*Task to complete*
Transcribe the whole listing below. Pictures do not go in the copy.

*Supplied material*

»»

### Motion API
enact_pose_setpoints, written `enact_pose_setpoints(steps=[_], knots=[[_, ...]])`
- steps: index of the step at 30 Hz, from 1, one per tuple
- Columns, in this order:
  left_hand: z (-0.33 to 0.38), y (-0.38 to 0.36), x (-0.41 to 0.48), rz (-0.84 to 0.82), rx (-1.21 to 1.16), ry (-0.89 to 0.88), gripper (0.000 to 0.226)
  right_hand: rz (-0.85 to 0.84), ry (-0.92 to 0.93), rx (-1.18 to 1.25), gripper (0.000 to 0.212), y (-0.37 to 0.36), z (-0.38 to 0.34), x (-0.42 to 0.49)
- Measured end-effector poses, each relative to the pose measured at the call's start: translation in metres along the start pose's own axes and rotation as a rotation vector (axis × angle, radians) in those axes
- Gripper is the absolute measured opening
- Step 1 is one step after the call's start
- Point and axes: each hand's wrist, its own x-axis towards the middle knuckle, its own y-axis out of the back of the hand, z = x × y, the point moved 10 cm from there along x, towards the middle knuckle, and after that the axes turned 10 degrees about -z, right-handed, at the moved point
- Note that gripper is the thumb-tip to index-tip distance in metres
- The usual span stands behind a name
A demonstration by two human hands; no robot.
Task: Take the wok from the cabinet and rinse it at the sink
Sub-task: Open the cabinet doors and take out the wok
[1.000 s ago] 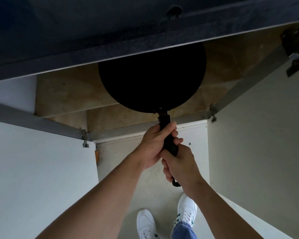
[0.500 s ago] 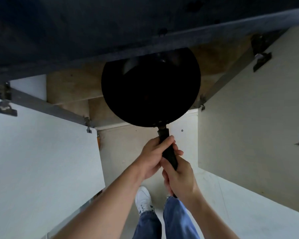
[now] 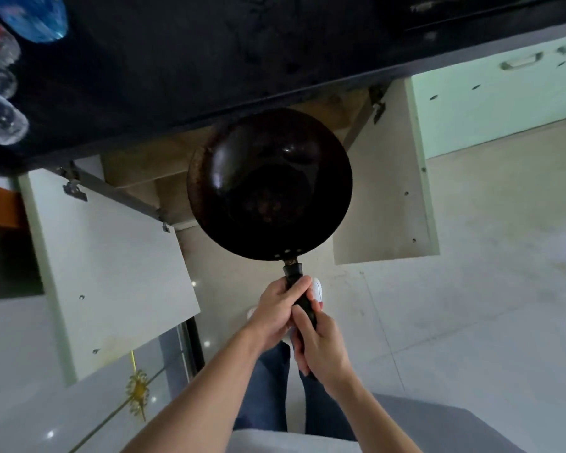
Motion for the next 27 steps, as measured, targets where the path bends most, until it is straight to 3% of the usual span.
enact_pose_setpoints(steps=[15,20,27], knots=[[-0.079,-0.040,-0.075,0.044,0.043,0.126,0.026,0.111,-0.075,0.186,0.039,-0.016,0.051,-0.113],[-0.088,-0.053,-0.097,0.038,0.077,0.091,0.022,0.134,-0.044,0.178,0.046,-0.018,0.052,-0.146],[-0.087,-0.087,-0.139,-0.020,0.154,0.001,0.020,0.180,0.034,0.184,0.039,-0.027,0.049,-0.198]])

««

*Solution to the problem*
### Motion API
enact_pose_setpoints, written `enact_pose_setpoints(steps=[_], knots=[[_, ...]])`
- steps: index of the step at 30 Hz, from 1, one per tuple
- Columns, in this order:
  left_hand: z (-0.33 to 0.38), y (-0.38 to 0.36), x (-0.41 to 0.48), rz (-0.84 to 0.82), rx (-1.21 to 1.16), ry (-0.89 to 0.88), gripper (0.000 to 0.226)
  right_hand: rz (-0.85 to 0.84), ry (-0.92 to 0.93), rx (-1.18 to 1.25), gripper (0.000 to 0.212), y (-0.37 to 0.36), z (-0.38 to 0.34), x (-0.42 to 0.49)
- Measured end-effector poses, each relative to the pose measured at the call's start: translation in metres along the start pose's own axes and rotation as a rotation vector (axis × angle, radians) in those axes
- Gripper is the absolute measured opening
- Step 1 is one step after the call's start
- Point and axes: each hand's wrist, its own x-axis towards the middle knuckle, its own y-axis out of the back of the hand, z = x × y, the point moved 10 cm from there along x, towards the middle knuckle, and after that the axes turned 10 degrees about -z, right-handed, at the moved point
- Note that gripper is the thumb-tip to index-tip distance in metres
- The usual span stands behind a name
A demonstration by two human hands; no robot.
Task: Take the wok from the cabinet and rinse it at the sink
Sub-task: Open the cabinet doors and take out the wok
[1.000 s ago] 
[0.500 s ago] 
[now] 
Motion for the next 27 steps, as measured, targets where the path bends most, until it is straight to 3% of the usual span.
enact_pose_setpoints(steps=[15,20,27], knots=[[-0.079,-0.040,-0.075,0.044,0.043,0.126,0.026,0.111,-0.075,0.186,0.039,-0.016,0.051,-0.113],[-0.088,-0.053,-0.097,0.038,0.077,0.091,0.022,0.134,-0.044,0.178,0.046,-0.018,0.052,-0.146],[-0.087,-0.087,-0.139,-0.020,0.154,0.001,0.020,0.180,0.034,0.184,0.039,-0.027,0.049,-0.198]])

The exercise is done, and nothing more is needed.